Broadly speaking there are two conflicting ideological approaches to public services. One that favours its expansion and one that favours gradual de-funding, as witnessed during the last nine years, to create a crisis to justify privatization as a "solution". In other words, in the case of the National Health Service anyone can state sincerely that it will remain in government hands and will never be "sold". This semantics is simply a cover for ensuring that the government and tax payers remain on the hook for the funding of the £200 billion turnover while intending to increase the share of that "market" by the private sector. The paradox is that the discussions raging on this topic have defaulted into an apparent conflict between "capitalism" and "socialism" which boils down to who gets to receive government money.
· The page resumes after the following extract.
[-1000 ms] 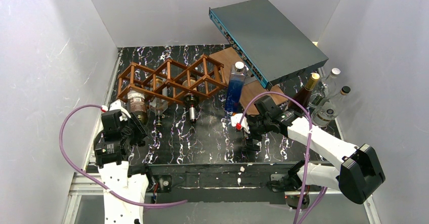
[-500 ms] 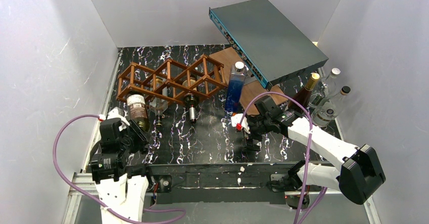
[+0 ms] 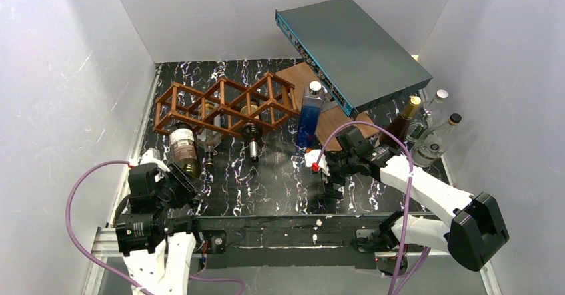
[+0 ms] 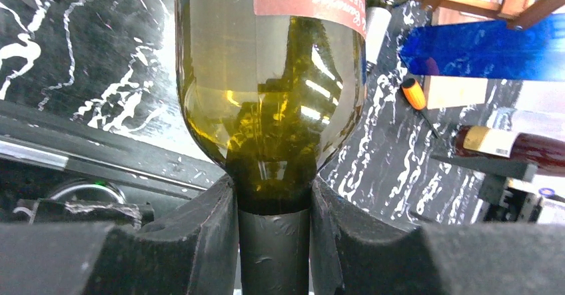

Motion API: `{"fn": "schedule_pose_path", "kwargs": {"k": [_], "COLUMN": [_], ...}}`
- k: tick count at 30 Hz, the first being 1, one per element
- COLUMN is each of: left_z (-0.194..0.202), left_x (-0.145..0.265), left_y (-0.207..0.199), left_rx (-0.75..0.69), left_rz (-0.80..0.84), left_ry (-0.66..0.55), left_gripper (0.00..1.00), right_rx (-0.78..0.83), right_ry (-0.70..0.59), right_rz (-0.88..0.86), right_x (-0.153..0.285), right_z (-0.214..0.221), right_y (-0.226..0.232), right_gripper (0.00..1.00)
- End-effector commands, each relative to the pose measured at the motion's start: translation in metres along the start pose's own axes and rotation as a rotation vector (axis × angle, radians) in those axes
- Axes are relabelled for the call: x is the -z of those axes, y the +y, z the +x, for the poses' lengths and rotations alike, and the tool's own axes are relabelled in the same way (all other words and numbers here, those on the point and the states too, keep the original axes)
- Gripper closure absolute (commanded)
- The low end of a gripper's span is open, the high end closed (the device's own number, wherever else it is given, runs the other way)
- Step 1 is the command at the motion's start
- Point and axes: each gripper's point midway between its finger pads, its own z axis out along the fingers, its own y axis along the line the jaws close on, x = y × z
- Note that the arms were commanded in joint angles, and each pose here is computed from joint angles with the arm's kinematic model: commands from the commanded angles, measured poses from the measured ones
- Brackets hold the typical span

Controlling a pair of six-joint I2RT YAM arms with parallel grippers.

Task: Take the wine bottle off the wine rack
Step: Pick up the wine bottle from the wine rack.

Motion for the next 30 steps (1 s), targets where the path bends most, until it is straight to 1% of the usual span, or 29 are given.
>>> {"fn": "schedule_pose_path", "kwargs": {"k": [1, 7, 12, 16, 19, 24, 30], "left_z": [-0.003, 0.008, 0.016, 0.017, 0.019, 0.021, 0.03], "left_x": [0.021, 0.029, 0.036, 0.044, 0.046, 0.051, 0.055], "left_y": [-0.032, -0.048, -0.064, -0.074, -0.084, -0.092, -0.101], "left_rx": [-0.006, 0.027, 0.037, 0.025, 0.022, -0.021, -0.063], "left_rz": [0.168, 0.259, 0.331, 0.375, 0.416, 0.455, 0.503], "left_ry": [-0.038, 0.024, 0.11, 0.144, 0.195, 0.244, 0.338], "left_gripper": [1.0, 1.0, 1.0, 1.0, 1.0, 1.0, 1.0], "right_rx": [0.03, 0.033, 0.035, 0.039, 0.039, 0.039, 0.039], "right_ry": [-0.032, -0.035, -0.034, -0.036, -0.035, -0.029, -0.043], "right_rz": [-0.004, -0.005, -0.01, -0.007, -0.009, -0.012, -0.02], "right_x": [0.005, 0.005, 0.005, 0.006, 0.005, 0.004, 0.006], "right_z": [-0.011, -0.011, -0.011, -0.012, -0.012, -0.011, -0.016], "right_y": [0.001, 0.002, 0.003, 0.002, 0.002, 0.003, 0.004], "right_gripper": [0.0, 0.0, 0.0, 0.0, 0.0, 0.0, 0.0]}}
With socialism being associated with government funding we have an absurd contrast of the options of "Socialism for the constituency" or "Socialism for companies". The reality is that the socialism and capitalism no longer possess any precise meaning, they are whatever any opposing faction wishes them to mean. This is an important reality and a cause for much nonsense in opposing party exchanges. The result is that it is difficult to identify options untainted by a good dose of imprecise rhetoric.

The most difficult areas and where private profit-based participation in public provisions do not as yet appear to be adequate is in "caring services". These include, health, social services, policing and prisons where there is a greater need for professionals who enter such professions motivated by a sense of vocation as opposed to companies carrying out such services on the basis of profit maximisation.
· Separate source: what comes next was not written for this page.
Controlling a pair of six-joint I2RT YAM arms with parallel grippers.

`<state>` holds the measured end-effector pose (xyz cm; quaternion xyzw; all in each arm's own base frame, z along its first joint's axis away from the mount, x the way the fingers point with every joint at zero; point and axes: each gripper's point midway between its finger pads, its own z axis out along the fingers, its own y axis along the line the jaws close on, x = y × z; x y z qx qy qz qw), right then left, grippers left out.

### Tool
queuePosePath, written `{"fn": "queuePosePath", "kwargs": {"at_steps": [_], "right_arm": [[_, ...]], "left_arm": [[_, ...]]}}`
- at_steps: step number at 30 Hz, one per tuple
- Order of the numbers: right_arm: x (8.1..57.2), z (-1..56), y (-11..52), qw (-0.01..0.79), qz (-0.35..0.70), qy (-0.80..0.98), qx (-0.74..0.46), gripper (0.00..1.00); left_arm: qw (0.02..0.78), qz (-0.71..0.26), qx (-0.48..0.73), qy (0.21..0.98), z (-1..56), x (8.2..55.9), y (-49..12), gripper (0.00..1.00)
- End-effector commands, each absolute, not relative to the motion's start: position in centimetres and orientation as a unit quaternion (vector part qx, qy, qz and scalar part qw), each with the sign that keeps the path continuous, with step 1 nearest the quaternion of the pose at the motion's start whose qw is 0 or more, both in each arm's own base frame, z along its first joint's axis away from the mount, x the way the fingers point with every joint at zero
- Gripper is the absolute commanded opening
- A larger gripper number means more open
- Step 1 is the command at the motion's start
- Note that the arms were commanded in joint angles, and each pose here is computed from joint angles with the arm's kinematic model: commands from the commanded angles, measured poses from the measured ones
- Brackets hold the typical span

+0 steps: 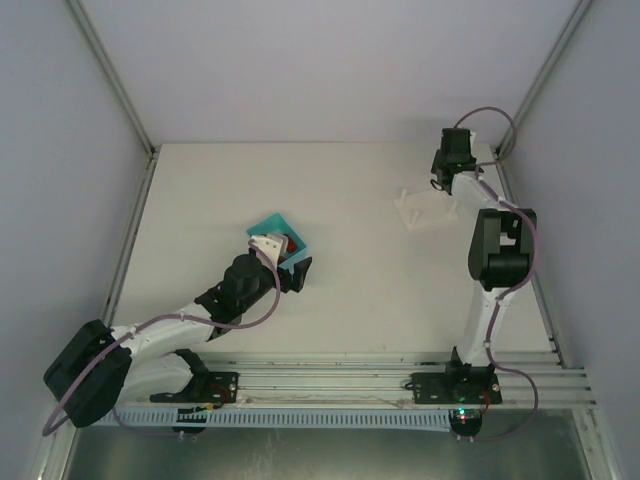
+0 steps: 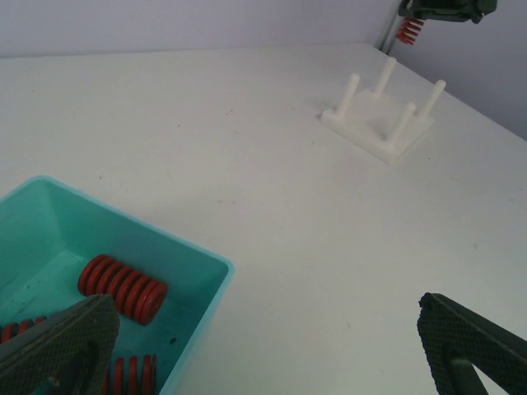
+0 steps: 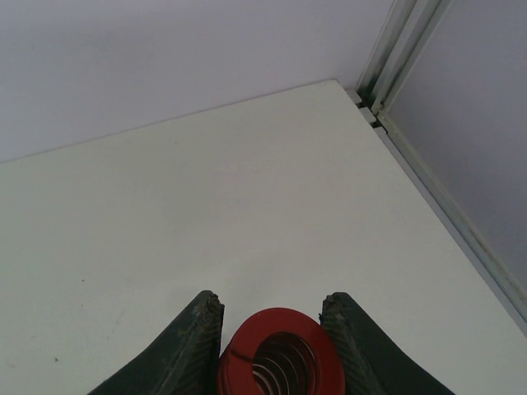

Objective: Install the large spring

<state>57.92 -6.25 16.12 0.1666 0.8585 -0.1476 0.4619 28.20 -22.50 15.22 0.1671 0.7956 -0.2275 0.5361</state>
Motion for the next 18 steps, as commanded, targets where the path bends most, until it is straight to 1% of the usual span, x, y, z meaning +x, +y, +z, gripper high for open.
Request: {"fn": "queuePosePath", "kwargs": {"at_steps": [1,18], "right_arm": [[58.5,16.8,-6.6,0.466,-0.162,0.853,0.168,0.00],[59.5,13.4,-5.6,0.442,-0.157,0.871,0.146,0.00]], "left_arm": [[0.549,-0.247,0.165,0.781,17.0,28.4,-23.2,0.99],[0.543,-0.246,0.168,0.785,16.6,28.5,-23.4,0.99]]}}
A secondary and important problem with private corporations being involved in "caring services" is their lobbying to encourage changes in legislation to increase the demand for their services as opposed to legislation that is more oriented towards protecting constituents. Examples are the massive increase in prisonable offenses that has occurred since private "security" firms have become involved in prisons2.

Schumpeter on profit

Joseph Schumpeter made an important observation that the significance of profit is that it is the guarantee of future activities (through investment) and of future employment (through a rational choice of technologies). This has been cited by Peter Drucker in a paper published in Forbes in 1983. If this became the exclusive purpose of profits then the Marxist analysis concerning excess production and the general consensus that capitalism isn't working, would have no basis in fact.

This rationale supports what I have called the profit paradox in that this aspect of Schumpeter's view is at odds with current concepts of the role of profit. The concept of profit is poorly defined and its role divisive in terms of the operational efficiency and transparency of the economy. In my opinion, limiting the role of profit to the aspects expressed by Schumpeter's observation is entirely valid and it opens a doorway to the resolution of this confused resource allocation issue that circulates around profit.
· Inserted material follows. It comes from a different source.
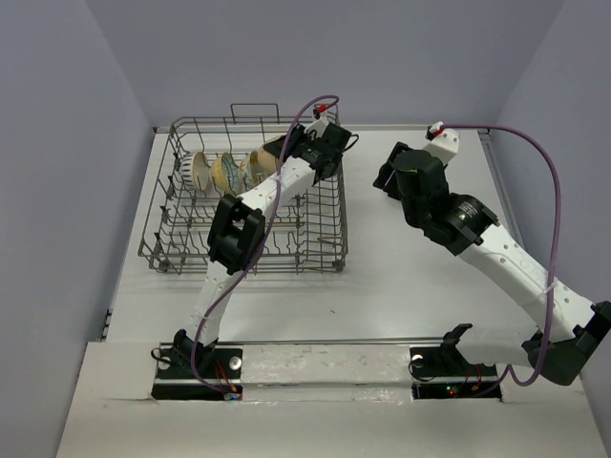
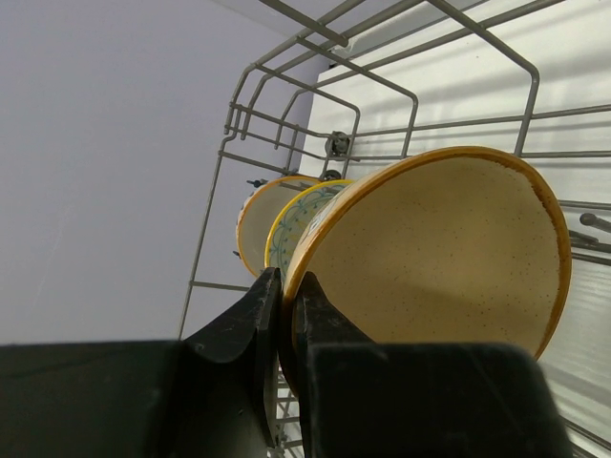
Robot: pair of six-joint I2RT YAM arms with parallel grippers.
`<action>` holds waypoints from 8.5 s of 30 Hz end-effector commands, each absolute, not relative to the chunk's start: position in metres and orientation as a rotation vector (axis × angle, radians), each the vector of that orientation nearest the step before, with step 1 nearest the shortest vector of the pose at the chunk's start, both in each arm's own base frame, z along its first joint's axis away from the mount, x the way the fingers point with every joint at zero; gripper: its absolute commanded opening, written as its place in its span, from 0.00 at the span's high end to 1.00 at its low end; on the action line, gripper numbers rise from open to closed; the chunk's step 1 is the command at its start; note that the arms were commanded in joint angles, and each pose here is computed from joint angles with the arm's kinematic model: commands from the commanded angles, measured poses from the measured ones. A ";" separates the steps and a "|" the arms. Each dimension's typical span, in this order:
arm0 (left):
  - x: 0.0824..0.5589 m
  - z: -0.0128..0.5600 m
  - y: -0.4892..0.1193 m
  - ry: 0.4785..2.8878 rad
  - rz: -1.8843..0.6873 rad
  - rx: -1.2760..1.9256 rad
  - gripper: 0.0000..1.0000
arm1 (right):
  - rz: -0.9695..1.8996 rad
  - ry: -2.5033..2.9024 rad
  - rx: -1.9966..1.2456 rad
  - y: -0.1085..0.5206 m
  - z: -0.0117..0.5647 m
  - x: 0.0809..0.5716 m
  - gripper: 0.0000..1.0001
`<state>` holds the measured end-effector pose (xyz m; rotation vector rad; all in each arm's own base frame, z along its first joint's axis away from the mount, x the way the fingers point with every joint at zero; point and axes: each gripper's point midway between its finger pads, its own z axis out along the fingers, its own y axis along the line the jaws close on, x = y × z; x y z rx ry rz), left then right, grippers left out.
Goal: Load the bowls into the dish rack
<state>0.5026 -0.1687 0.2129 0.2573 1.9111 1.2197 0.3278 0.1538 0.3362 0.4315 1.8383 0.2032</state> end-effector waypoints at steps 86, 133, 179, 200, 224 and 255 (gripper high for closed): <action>0.488 0.268 -0.198 1.837 1.073 0.188 0.60 | 0.221 1.771 0.473 0.144 0.361 0.323 0.36; 0.498 0.207 -0.211 2.181 0.446 0.403 0.45 | 0.214 1.743 0.483 0.136 0.379 0.319 0.36; 0.503 0.186 -0.214 2.227 0.444 0.416 1.00 | 0.208 1.745 0.492 0.134 0.374 0.318 0.36; 0.427 0.349 -0.299 1.921 -0.511 0.377 1.00 | 0.221 1.731 0.490 0.134 0.382 0.318 0.36; 0.365 0.287 -0.352 1.784 -1.383 0.321 1.00 | 0.207 1.745 0.493 0.128 0.373 0.312 0.36; 0.362 0.224 -0.338 1.823 -1.641 0.203 1.00 | 0.199 1.801 0.450 0.145 0.350 0.322 0.36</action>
This is achieved by substituting the quest for profits by a quest for real incomes.

Systemic conflict

There are significant difficulties facing companies who wish to secure a more rational and profitable basis for operation that sustains a better distribution of wealth and incomes. These difficulties arise from a central systemic conflict created by constraints imposed by contradictory regulatory frameworks which make such a transformation very difficult. While government revenue-seeking through tax creates a motivation to raise profits, aiming for better post-tax status or to hide them. The accounting framework, in the hands of accountants, contains ways and means to reduce tax obligations but more significantly it creates a conflict between prices and profit margins on the one hand and minimizing the wage bill, on the other. This is because wages (income) are classified as costs. Otherwise creative accounting and payments transfer and re-pricing is used to hide profits while continuing to squeeze wages. The increasing transition under globalisation and offshore operations has resulted in many "successful" British companies exporting manufacturing jobs abroad to reduce their "wage bill". This has resulted in a continual decline in employment in the "industrial" reaches in the centre of the UK, that were contributors to the 18th-19th Century, industrial revolution. Combining this with monetary policy which has created a purchasing power depreciation of 18% each decade by attempting to sustain a 2% inflation rate, one ends up with wage earners being very much at the bottom of the social and economic pecking order existing in a precarious position with a high dependency on the state of economic growth. Currently the regulatory frameworks and macroeconomic policies work together to stack the deck against wage earners. Wage earners make up the majority of our national constituency, and accordingly economic policy design should prioritise actions that enhance their relative real income status. This state of affairs represents a significant constitutional issue in that surely economic policy needs to serve the national constituency and yet regulations and legislation prevent this being a feasible proposition.

Much of the intended government investment supported by the Conservatives and Labour faces an up hill battle because of a conflict between macroeconomic and microeconomic objectives and inappropriate frameworks supporting government revenue-seeking, accountancy norms and standards and a declining currency value which always combine to transform much of any economic growth into a mirage.

So that is the baseline reality, it will be interesting to review to what extent Labour and Conservative proposals address the issues raised.


1 Hector McNeill is the director of SEEL-Systems Engineering Economics Lab.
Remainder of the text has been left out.